『もしもし』
弾んだ声で皆で寄り道をした、と和気藹々と話す彼女。
あと僕と彼女が話せるのは今日を入れて2回。
僕が彼女と話せるのは、声が聞けるのは…明日が最後。
そんなことを知らず、いつも通りの彼女が少し羨ましい。
『それで薫がポッキーくれたから食べたのに誠ちゃん怒ってさぁ。』
「…ねぇ」
『どうしたの?』
明日で最後。それでこの毎晩の奇跡が終わってしまう。何の変化もない毎日に、後悔と罪悪感を背負う日々に戻ってしまう。
過去に間接的に干渉できる立場にいるのに、変えることが出来ないまま。
はたして変えることができるのだろうか?
それとも、わが身を守りたいがために言い出せずにいるのか。
「いいことを教えてあげようか」
『いいこと?何?』
本当は分かってるんだ。僕がどんなに足掻こうとも過去は変えられない。
実際、僕が何を言おうと僕の意志以前に彼女の思考がある。
だけど、このまま終わってしまうのは癪じゃないか。勝手に始めたくせに勝手に終わらせようとしてる。
しかも、計算されたかのようにあの最悪の日に。
いらない慈悲をかける神の掌の上で踊り回された気分だ。このままじゃ、ダメだ。
「君の好きな相手はね」
『うん』
「君のこと、好きだよ」
『…えっ!?』
はぁ?と彼女らしいポカンとした驚き方に思わず笑う。
『え、あ…ど、どういう意味?何故、誠一がそんなこと…』
「さぁ?そこは黙秘権を使わせてもらうよ。ただ…」
僕の言うことは全て正しい。そう言うと小さく息を飲む音が聞こえた。
そう、僕の言うこと、することは正しいんだ。だってずっと辿ってきた道だから。
…一つの過ちを犯した以外は。
『も、もし違ったら…』
「違わないさ、断言しよう」
『…でも』
お願いだ。あの頃の"僕"に、君のその気持ちをそのまま伝えてくれ。
君が"僕"の過去にない行動をすれば。過去が変われば未来が変わる。それは森羅万象の理。
君が僕の側にいてくれる未来が掴めるかもしれないんだ。
『…分かった、告白してみる』
「!」
彼女からの告白。"僕"が体験していない出来事。"僕"の知らない過去。これで、少しでも未来が変われば、淡い期待が胸に押し寄せてくる。

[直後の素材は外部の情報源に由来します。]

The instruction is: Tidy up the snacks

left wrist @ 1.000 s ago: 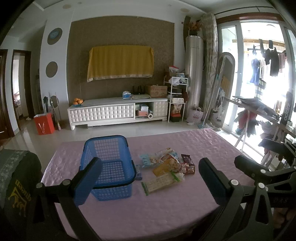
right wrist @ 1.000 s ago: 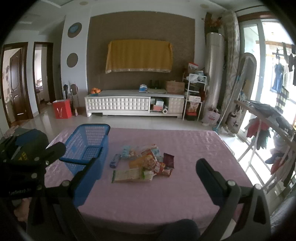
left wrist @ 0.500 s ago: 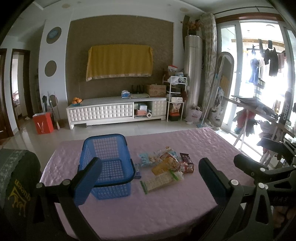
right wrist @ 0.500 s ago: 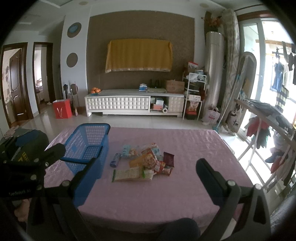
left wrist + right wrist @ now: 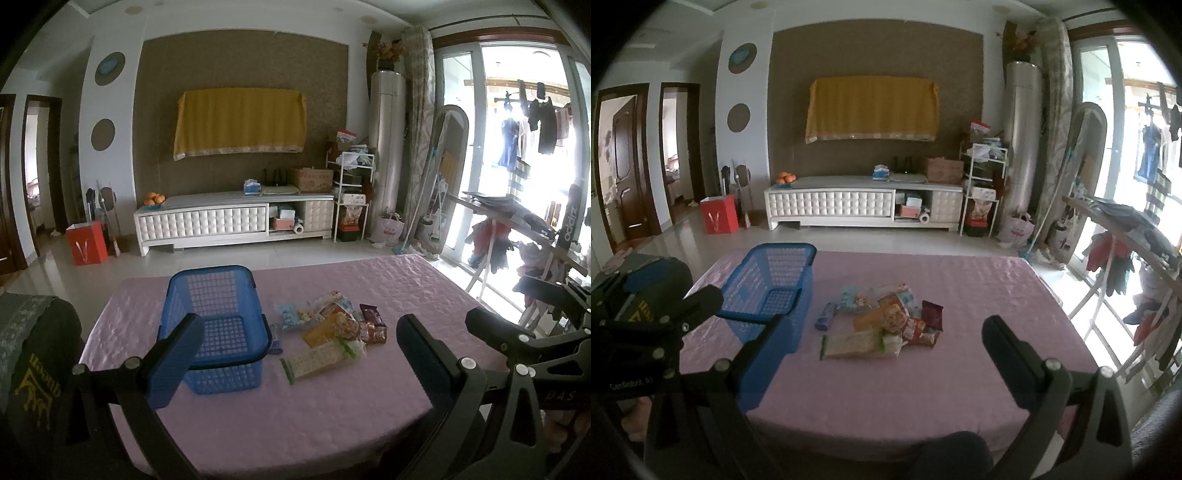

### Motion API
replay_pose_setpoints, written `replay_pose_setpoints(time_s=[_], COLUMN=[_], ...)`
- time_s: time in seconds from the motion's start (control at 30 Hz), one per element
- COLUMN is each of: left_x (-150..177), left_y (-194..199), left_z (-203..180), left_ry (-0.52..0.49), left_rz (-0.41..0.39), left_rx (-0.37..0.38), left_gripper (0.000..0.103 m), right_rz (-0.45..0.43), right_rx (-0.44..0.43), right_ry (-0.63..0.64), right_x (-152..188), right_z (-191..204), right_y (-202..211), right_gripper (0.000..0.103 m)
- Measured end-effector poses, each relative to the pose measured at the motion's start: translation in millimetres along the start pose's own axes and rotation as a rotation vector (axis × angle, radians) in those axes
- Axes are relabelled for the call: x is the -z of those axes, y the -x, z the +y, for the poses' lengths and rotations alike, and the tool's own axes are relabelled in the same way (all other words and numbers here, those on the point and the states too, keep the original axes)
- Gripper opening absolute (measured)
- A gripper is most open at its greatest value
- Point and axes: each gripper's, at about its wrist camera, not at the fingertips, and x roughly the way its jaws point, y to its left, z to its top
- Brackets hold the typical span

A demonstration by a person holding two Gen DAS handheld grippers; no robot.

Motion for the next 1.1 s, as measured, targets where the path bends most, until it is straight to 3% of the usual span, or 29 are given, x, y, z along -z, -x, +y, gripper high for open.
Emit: replay_pose_setpoints(time_s=[0.3,0.53,0.77,1.0,1.1], left_x=[-3,-22,-27,-13,-4], left_y=[-3,-34,-90,-145,-169], left_z=[0,-4,-13,-31,-39], left_ry=[-0.002,-0.010,-0.002,-0.059,-0.091], left_rz=[0.006,0.037,0.118,0.202,0.256], left_rx=[0.019,0.018,0.045,0.076,0.085], left_gripper=[0.103,0.103,0.103,0.102,0.096], right_rz=[0.012,-0.019,0.095,0.176,0.214], right_rx=[-0.021,0.049,0.014,-0.051,-0.069], right_ry=[-0.006,-0.010,-0.023,-0.046,-0.026], right_x=[-4,-18,-20,-4,3], right_z=[-5,-21,-51,-74,-79], right_y=[-4,-17,-67,-112,-132], right_gripper=[0.103,0.103,0.103,0.103,0.102])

『誠一は不思議な人ね。私の友人を知っていたり、その日の出来事を言い当てたり、誠ちゃんの気持ちを断言出来たり…』
もしかして、と続く言葉に無意識に目を閉じた。
『誠一には予知が出来る能力があるのかもね!』
「…予知、か」
そんなもの…持っているのなら君を犠牲になどしなかったはずだ。
『いいなぁ。』
真に見たいもの、知りたいことが分からないんじゃ意味がない。
「…いらないさ」
『え?』
「役にたってほしい時にたたないんじゃ、ただのゴミだ。」
あの時、もし予知できる能力が僕にあったなら。